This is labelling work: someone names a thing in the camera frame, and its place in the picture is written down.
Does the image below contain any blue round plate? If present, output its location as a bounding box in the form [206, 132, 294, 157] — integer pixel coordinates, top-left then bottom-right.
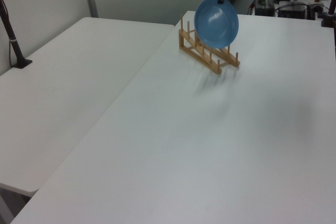
[193, 0, 240, 48]

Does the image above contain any wooden plate rack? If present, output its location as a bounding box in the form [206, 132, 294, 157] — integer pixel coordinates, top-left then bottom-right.
[178, 12, 241, 75]

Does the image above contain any small black device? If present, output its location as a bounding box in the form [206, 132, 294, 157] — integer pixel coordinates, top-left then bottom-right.
[255, 0, 276, 16]

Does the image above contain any black electronics box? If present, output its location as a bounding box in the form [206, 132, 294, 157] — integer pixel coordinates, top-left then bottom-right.
[277, 3, 308, 20]

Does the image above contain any grey table leg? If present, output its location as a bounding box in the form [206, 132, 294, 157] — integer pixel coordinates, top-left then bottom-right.
[0, 187, 30, 224]

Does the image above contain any black clamped camera stand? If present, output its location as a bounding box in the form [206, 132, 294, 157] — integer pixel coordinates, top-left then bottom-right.
[320, 0, 336, 28]

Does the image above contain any black camera stand with tape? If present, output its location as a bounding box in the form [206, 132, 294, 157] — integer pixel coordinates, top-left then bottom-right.
[0, 0, 34, 69]

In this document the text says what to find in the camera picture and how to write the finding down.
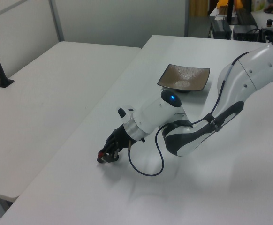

──────

*What this task involves*. Using the listing above, report each line that mentions the word "picture".

*Your solution*.
This is labelling work: someone names a thing in the camera frame, and its place in the picture is written down.
In this document the text says what to find in the camera picture and how to write the finding down.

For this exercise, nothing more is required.